● Exercise instructions: Restate the listing below word for word, pictures excluded.

● Data provided:
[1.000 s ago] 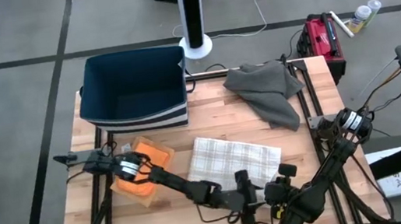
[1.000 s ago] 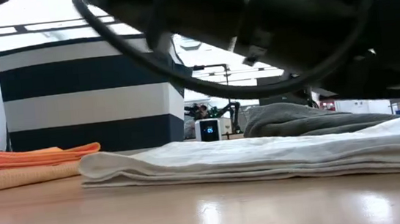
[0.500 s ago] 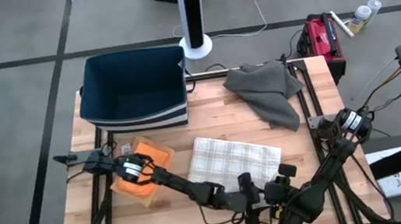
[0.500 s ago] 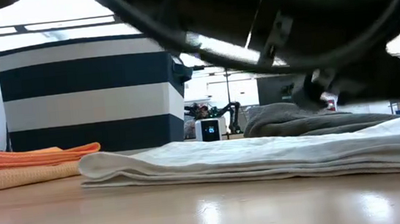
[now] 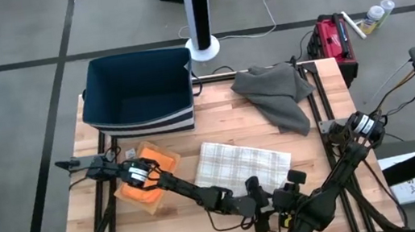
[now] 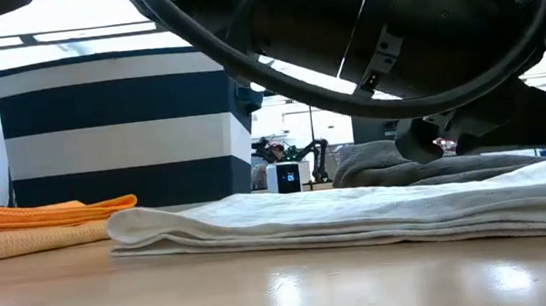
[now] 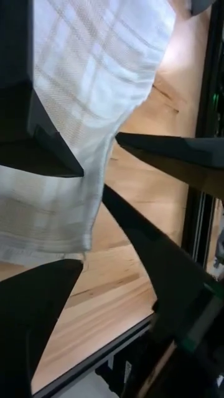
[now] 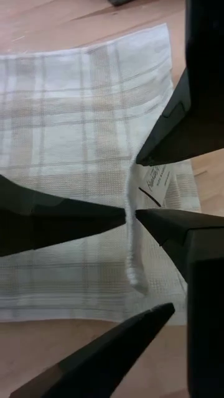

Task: Fold towel
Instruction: Fold the white patterned kitchen towel

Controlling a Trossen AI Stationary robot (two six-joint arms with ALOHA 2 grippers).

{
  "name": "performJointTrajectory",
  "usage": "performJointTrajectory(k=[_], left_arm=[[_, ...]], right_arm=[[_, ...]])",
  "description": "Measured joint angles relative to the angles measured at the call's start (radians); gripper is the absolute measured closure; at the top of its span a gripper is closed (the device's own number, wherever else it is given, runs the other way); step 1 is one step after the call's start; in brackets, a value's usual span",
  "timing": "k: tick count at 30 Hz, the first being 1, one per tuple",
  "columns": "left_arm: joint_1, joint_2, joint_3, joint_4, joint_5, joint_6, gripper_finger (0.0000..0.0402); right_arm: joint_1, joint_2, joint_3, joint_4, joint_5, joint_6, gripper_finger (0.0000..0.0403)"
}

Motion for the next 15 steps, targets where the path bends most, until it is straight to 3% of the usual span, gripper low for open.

● Response to this task:
[1.000 s ago] 
[1.000 s ago] 
[0.500 s ago] 
[0.500 s ago] 
[now] 
[now] 
[now] 
[now] 

Task: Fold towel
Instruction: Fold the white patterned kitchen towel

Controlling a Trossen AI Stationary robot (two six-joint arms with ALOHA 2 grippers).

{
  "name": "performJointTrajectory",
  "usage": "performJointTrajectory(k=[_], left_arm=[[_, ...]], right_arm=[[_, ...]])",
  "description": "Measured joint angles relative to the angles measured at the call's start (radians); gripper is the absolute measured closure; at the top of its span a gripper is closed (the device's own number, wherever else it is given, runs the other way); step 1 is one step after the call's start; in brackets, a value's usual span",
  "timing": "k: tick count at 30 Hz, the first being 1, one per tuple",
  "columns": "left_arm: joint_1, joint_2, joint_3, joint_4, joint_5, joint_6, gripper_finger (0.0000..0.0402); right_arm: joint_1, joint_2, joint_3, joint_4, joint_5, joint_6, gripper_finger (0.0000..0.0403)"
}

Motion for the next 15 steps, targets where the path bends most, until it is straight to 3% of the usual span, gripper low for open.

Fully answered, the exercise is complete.